Required work: For each line of the data below that includes the string "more", count one, and answer with the sum only.

Provided data:
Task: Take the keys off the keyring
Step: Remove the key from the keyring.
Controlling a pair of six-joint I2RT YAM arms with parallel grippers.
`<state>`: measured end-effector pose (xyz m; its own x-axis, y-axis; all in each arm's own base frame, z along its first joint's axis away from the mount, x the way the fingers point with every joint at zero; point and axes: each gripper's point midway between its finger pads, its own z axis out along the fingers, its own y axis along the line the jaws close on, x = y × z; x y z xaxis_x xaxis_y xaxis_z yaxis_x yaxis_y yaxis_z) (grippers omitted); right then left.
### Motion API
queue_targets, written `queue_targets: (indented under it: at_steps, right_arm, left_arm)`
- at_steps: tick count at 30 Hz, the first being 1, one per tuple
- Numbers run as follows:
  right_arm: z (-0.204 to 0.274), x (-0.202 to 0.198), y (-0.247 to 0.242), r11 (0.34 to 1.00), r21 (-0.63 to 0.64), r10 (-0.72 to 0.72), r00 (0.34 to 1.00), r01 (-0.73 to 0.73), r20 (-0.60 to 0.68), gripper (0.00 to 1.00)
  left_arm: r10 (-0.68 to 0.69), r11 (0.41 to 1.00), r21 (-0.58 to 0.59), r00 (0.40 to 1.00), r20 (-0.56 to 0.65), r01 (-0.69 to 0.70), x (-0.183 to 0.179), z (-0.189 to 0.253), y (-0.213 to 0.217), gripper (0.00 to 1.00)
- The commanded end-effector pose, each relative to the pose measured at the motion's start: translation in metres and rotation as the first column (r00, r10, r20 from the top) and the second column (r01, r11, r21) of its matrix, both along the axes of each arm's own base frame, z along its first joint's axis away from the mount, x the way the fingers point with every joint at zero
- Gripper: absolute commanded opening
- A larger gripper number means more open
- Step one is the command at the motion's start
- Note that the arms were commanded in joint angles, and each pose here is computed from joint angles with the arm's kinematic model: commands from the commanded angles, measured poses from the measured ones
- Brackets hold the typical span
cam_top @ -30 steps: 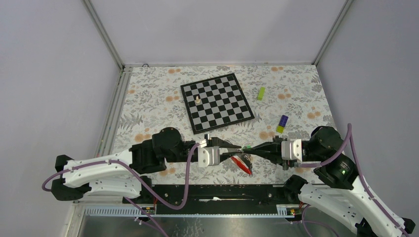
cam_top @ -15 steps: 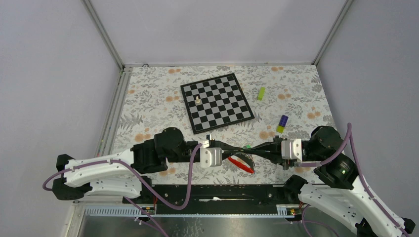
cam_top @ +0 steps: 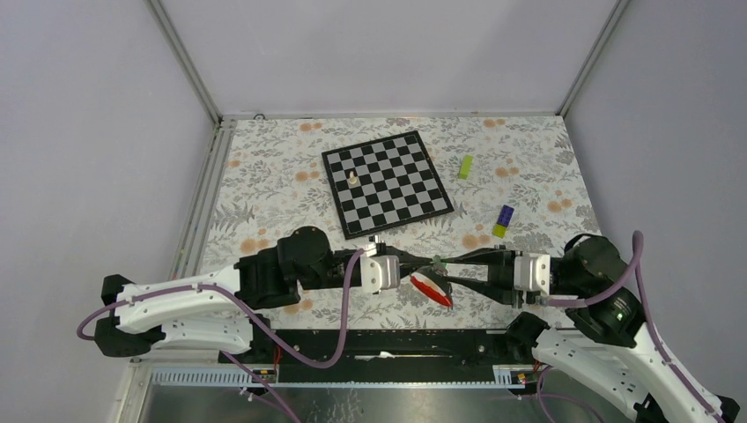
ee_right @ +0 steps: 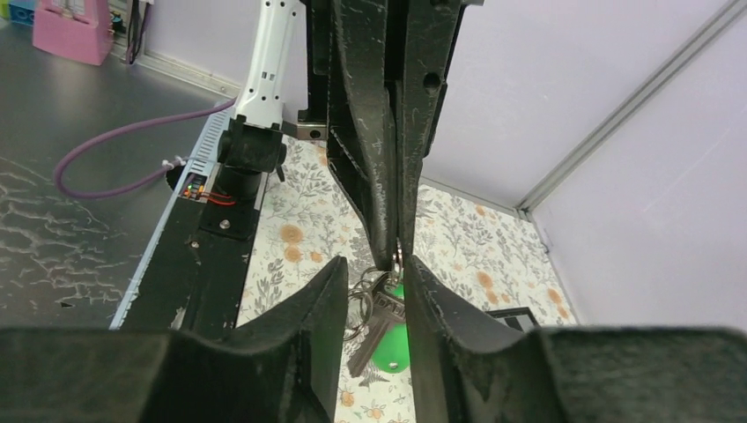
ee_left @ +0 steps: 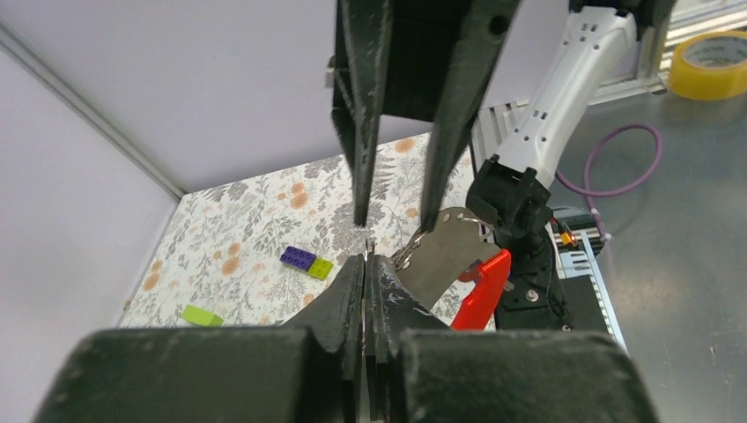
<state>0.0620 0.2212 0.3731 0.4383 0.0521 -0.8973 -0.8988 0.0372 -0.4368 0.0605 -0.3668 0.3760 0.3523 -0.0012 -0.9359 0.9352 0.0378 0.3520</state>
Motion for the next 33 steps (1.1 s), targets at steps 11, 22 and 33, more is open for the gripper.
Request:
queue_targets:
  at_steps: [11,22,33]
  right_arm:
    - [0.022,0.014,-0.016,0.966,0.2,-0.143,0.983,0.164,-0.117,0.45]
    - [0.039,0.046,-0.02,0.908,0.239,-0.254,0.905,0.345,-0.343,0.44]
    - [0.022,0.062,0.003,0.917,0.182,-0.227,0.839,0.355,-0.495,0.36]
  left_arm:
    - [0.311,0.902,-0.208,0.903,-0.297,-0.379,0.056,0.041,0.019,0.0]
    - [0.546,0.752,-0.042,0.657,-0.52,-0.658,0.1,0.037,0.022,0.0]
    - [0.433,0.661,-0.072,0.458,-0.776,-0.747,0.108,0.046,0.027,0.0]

Written solution: 2